→ **What to produce**
Down to the last line below, write out every line exactly, starting with the one that contains "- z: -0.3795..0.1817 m" and leaving out the pictures.

→ **Given records**
══════════════════════════════
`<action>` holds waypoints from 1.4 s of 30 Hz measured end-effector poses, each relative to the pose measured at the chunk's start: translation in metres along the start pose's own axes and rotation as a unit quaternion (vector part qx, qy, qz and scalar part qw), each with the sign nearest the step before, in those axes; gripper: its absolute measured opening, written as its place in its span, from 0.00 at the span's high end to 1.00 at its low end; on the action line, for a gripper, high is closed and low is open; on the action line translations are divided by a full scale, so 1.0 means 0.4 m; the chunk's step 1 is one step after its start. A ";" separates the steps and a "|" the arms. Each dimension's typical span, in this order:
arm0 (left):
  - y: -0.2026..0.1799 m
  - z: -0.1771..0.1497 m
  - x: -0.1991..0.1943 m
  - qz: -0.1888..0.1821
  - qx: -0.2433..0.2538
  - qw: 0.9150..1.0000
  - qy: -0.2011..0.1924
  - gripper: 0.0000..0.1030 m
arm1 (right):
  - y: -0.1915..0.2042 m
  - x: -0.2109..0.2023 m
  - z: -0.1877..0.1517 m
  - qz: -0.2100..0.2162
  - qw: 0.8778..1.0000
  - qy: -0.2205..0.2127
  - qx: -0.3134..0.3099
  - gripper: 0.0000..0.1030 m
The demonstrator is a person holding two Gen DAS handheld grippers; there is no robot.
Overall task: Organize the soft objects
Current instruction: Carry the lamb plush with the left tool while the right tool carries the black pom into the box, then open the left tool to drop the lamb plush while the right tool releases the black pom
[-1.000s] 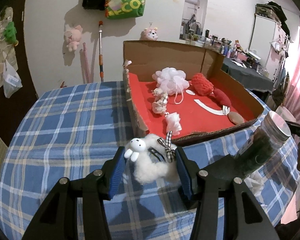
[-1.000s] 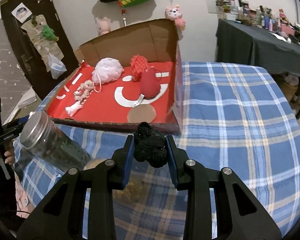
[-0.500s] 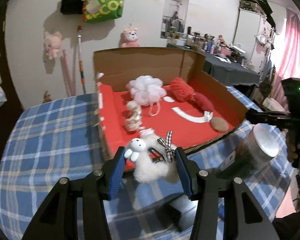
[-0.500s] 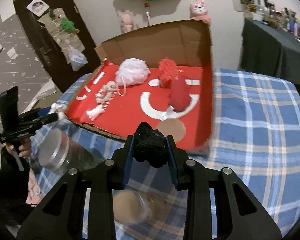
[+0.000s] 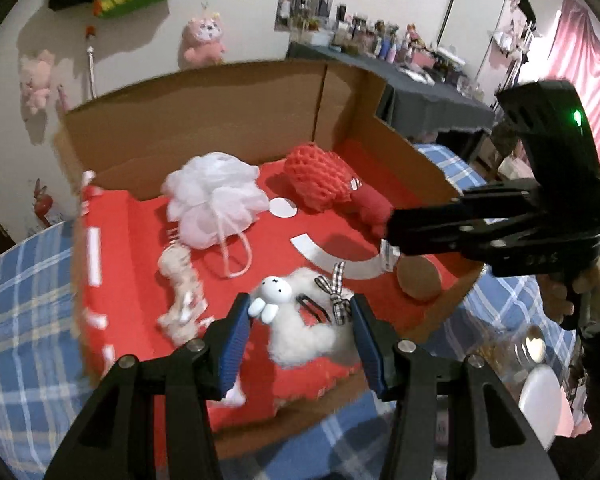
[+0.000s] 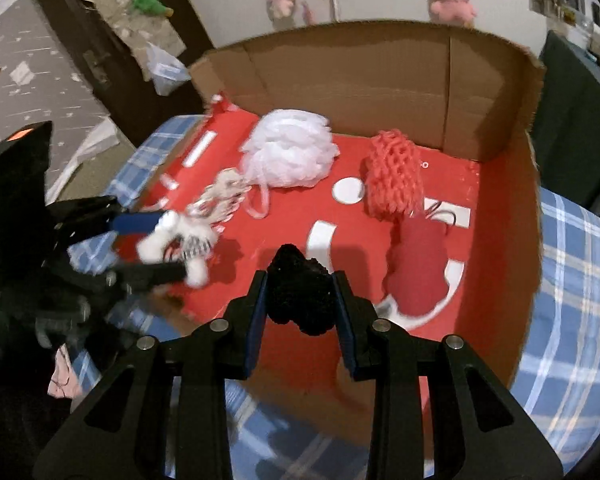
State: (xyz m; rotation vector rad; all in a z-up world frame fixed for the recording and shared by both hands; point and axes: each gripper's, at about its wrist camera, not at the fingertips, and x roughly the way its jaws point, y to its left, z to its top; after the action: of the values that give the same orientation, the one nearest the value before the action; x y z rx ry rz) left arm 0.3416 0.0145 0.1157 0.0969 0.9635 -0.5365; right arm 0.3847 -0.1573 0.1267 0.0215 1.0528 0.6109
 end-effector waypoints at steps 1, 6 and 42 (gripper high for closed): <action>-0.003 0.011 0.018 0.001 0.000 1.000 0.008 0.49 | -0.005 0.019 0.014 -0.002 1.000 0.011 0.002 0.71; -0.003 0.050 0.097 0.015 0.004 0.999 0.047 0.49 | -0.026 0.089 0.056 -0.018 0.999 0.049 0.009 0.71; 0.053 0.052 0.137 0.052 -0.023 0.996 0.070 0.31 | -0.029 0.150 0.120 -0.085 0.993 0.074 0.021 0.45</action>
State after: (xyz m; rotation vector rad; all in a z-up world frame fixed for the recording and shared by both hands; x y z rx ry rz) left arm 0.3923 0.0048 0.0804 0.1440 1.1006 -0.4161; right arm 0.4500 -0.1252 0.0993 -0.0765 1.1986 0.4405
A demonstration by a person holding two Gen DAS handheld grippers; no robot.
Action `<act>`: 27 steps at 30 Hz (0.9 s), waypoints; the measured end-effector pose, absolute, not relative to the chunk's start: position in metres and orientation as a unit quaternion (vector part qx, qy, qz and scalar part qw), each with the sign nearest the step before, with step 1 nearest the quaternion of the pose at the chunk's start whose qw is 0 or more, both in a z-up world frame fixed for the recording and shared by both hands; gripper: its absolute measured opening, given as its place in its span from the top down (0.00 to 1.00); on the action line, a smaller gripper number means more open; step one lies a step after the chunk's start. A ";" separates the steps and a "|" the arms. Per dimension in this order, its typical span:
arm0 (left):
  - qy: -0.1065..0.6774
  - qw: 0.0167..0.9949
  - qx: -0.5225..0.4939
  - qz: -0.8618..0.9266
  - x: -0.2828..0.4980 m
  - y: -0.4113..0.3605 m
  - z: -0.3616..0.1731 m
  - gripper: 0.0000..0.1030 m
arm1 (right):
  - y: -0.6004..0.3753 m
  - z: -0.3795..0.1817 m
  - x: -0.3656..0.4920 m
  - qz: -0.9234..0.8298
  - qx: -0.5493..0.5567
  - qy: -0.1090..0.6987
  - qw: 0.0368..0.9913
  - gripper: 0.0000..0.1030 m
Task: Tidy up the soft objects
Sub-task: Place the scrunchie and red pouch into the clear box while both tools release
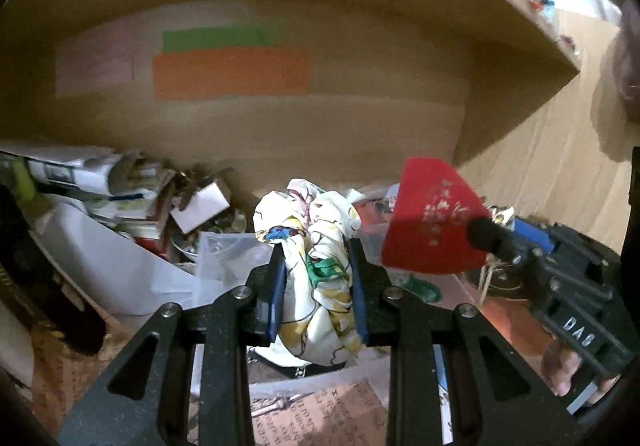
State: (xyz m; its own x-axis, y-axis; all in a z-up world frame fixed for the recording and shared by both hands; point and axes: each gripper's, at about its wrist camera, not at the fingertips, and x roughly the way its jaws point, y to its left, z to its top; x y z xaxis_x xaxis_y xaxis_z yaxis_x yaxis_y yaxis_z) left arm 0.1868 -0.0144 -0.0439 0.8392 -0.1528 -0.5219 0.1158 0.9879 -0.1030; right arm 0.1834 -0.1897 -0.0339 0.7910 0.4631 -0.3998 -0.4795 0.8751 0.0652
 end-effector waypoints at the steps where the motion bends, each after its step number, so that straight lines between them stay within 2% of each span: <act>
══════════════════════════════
→ **Written response**
  - z: -0.3795..0.1817 m
  - x: -0.3656..0.4920 m
  - qz: -0.9234..0.8298
  - qx: -0.5493..0.5567
  - qy: -0.1090..0.6987
  - qw: 0.0368..0.9913
  - gripper: 0.0000..0.1030 m
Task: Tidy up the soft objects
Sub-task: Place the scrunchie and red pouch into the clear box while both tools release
State: (xyz m; its own x-axis, y-axis; all in a z-up world frame fixed for the recording and shared by both hands; point and axes: each gripper's, at about its wrist camera, not at the fingertips, and x roughly the way its jaws point, y to its left, z to its top; x y z xaxis_x xaxis_y xaxis_z yaxis_x yaxis_y yaxis_z) left arm 0.1868 -0.0144 -0.0439 0.8392 -0.1528 -0.5219 0.1158 0.9879 -0.1030; right arm 0.1834 -0.1897 -0.0339 0.7910 0.4631 -0.3998 -0.4795 0.8751 0.0652
 end-effector waypoints at the steps where the motion bends, each after its step number, so that straight lines between them stay within 2% of each span: <act>

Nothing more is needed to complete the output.